YOUR INSTRUCTIONS – From the listing that follows, extract every line and set it down unaltered.

GIVEN DATA –
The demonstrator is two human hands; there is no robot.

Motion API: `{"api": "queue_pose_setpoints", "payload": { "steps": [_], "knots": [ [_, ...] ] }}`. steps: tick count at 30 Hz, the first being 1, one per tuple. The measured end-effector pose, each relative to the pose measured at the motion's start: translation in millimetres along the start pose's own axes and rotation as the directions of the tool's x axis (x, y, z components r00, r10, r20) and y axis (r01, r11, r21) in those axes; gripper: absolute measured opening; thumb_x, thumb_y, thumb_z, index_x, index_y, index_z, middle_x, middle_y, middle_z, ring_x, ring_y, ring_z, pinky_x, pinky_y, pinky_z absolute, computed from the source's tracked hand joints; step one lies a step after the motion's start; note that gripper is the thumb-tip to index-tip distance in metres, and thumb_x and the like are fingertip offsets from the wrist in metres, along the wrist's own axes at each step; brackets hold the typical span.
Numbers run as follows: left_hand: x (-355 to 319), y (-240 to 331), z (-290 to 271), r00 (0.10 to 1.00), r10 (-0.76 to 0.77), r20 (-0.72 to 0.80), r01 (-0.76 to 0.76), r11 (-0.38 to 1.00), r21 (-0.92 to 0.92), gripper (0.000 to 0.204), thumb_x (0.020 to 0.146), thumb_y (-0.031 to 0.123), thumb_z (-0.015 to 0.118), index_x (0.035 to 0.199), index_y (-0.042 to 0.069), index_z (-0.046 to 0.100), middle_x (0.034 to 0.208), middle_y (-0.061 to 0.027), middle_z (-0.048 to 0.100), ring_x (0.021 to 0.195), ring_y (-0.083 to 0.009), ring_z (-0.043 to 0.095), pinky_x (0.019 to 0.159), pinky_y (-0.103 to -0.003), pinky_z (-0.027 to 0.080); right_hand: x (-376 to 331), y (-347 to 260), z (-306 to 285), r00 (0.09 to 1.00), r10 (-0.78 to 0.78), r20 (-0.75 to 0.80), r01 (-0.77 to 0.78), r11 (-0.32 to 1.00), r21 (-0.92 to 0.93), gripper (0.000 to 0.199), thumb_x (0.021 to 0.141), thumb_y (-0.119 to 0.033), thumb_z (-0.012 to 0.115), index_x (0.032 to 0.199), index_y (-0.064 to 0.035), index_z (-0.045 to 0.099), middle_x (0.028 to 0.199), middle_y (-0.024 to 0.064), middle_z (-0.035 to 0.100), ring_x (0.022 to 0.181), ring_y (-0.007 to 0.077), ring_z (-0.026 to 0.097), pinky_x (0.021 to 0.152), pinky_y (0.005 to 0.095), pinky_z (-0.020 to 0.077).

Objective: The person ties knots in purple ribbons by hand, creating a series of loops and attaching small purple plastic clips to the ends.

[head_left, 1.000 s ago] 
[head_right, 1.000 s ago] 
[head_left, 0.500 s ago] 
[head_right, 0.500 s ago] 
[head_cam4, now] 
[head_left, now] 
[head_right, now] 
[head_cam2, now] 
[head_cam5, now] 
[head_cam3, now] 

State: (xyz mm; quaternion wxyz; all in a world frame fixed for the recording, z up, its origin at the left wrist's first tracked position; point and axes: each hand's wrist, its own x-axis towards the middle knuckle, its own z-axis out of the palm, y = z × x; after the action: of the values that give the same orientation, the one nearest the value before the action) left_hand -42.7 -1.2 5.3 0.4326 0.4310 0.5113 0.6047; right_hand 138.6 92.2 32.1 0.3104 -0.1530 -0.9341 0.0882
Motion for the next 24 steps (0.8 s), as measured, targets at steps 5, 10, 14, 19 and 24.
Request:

EXPECTED ANSWER –
The demonstrator is two human hands; there is no robot.

Motion API: `{"api": "queue_pose_setpoints", "payload": { "steps": [_], "knots": [ [_, ...] ] }}`. steps: tick count at 30 Hz, the first being 1, one per tuple. The measured end-effector pose, each relative to the pose measured at the motion's start: translation in millimetres along the start pose's own axes and rotation as the directions of the tool's x axis (x, y, z components r00, r10, r20) and y axis (r01, r11, r21) in those axes; gripper: absolute measured opening; thumb_x, thumb_y, thumb_z, index_x, index_y, index_z, middle_x, middle_y, middle_z, ring_x, ring_y, ring_z, pinky_x, pinky_y, pinky_z absolute, computed from the source's tracked hand joints; step one lies a step after the motion's start; note that gripper is the thumb-tip to index-tip distance in metres, and thumb_x and the like are fingertip offsets from the wrist in metres, along the wrist's own axes at each step; brackets hold the typical span.
Numbers run as follows: left_hand: x (-355 to 319), y (-240 to 331), z (-290 to 271), r00 (0.10 to 1.00), r10 (-0.76 to 0.77), r20 (-0.72 to 0.80), r01 (-0.76 to 0.76), r11 (-0.38 to 1.00), r21 (-0.92 to 0.92), gripper (0.000 to 0.204), thumb_x (0.020 to 0.146), thumb_y (-0.031 to 0.123), thumb_z (-0.015 to 0.118), index_x (0.035 to 0.199), index_y (-0.042 to 0.069), index_z (-0.046 to 0.100), middle_x (0.034 to 0.208), middle_y (-0.061 to 0.027), middle_z (-0.048 to 0.100), ring_x (0.021 to 0.195), ring_y (-0.083 to 0.009), ring_z (-0.043 to 0.095), pinky_x (0.019 to 0.159), pinky_y (-0.103 to -0.003), pinky_z (-0.027 to 0.080); right_hand: x (-376 to 331), y (-347 to 260), z (-306 to 285), r00 (0.09 to 1.00), r10 (-0.78 to 0.78), r20 (-0.75 to 0.80), r01 (-0.77 to 0.78), r11 (-0.32 to 1.00), r21 (-0.92 to 0.93), gripper (0.000 to 0.199), thumb_x (0.021 to 0.141), thumb_y (-0.119 to 0.033), thumb_z (-0.012 to 0.115), index_x (0.032 to 0.199), index_y (-0.064 to 0.035), index_z (-0.045 to 0.099), middle_x (0.028 to 0.199), middle_y (-0.024 to 0.064), middle_z (-0.035 to 0.100), ring_x (0.022 to 0.181), ring_y (-0.007 to 0.077), ring_z (-0.026 to 0.097), pinky_x (0.021 to 0.152), pinky_y (0.005 to 0.095), pinky_z (-0.020 to 0.077).

Objective: The person ties knots in purple ribbons by hand, creating a series of loops and attaching small purple plastic clips to the ends.

[head_left, 1.000 s ago] 
[head_right, 1.000 s ago] 
[head_left, 0.500 s ago] 
[head_right, 0.500 s ago] 
[head_cam4, now] 
[head_left, now] 
[head_right, now] 
[head_cam2, now] 
[head_cam5, now] 
[head_cam3, now] 

State: (xyz mm; quaternion wxyz; all in a world frame fixed for the recording, z up, its origin at the left wrist's first tracked position; point and axes: each hand's wrist, its own x-axis towards the middle knuckle, its own z-axis out of the palm, y = z × x; after the action: of the values that give the same orientation, the one nearest the value before the action) left_hand -42.7 -1.2 5.3 0.4326 0.4310 0.5113 0.6047; right_hand 138.6 92.2 32.1 0.3104 -0.1530 -0.9341 0.0882
Motion for the next 24 steps (0.8 s), as measured, targets at steps 5, 10, 14, 19 and 24.
Request:

Nothing else goes with this output.